What is being asked: Every line in the listing below from the one with "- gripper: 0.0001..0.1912" through the one with "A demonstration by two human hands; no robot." is to be reproduced exactly, both ends included; leave out the rest.

Input data:
= = = = = = =

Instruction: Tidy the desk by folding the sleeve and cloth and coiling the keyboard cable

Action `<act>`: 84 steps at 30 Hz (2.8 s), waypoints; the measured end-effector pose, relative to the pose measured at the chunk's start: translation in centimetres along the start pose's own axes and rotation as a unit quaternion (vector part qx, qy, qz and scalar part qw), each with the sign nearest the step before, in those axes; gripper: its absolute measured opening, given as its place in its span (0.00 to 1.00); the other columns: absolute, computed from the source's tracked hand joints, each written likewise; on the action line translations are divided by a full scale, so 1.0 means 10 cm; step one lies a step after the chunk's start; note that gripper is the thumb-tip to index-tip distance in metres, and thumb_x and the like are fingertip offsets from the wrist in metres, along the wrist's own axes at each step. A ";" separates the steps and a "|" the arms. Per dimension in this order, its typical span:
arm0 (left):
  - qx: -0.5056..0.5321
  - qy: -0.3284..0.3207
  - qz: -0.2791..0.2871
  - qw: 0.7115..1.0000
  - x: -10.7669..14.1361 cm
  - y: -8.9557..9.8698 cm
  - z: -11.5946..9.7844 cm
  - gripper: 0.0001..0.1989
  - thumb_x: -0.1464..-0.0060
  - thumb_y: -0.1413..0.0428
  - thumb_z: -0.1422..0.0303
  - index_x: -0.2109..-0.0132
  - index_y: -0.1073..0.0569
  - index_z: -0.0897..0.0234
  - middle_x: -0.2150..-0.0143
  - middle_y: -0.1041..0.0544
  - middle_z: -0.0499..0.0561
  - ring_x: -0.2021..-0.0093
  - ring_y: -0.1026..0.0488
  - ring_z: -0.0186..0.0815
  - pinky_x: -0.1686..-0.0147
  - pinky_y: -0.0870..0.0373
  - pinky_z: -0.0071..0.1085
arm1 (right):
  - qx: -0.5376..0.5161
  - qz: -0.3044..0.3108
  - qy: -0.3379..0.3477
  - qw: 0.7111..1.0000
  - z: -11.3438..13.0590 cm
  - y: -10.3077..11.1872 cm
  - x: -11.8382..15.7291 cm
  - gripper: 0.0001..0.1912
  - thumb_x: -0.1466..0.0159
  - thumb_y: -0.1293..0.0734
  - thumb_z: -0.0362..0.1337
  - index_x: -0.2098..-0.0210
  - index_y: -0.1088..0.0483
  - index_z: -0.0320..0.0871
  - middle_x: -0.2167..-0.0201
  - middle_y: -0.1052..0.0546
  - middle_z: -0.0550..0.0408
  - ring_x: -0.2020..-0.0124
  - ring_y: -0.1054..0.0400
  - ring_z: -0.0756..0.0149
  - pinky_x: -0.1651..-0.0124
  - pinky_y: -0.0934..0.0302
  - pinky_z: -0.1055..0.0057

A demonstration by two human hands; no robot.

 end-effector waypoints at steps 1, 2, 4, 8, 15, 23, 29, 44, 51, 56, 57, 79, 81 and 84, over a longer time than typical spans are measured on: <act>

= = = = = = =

Solution:
  - gripper: 0.0001..0.1912
  - thumb_x: -0.1466..0.0159
  - thumb_y: -0.1293..0.0734
  - thumb_z: -0.0362..0.1337
  - index_x: -0.2098..-0.0210
  - index_y: -0.1088..0.0483
  - index_z: -0.0320..0.0871
  - middle_x: -0.2167..-0.0201
  - middle_y: -0.1052..0.0546
  - middle_z: -0.0550..0.0408
  - ring_x: -0.2020..-0.0124
  - ring_y: -0.1054..0.0400
  - ring_z: -0.0756..0.0149
  - pinky_x: -0.1651..-0.0124
  - pinky_y: -0.0934..0.0302
  - pinky_z: -0.1055..0.0057

A demonstration by two human hands; no robot.

There is nothing else to this exercise.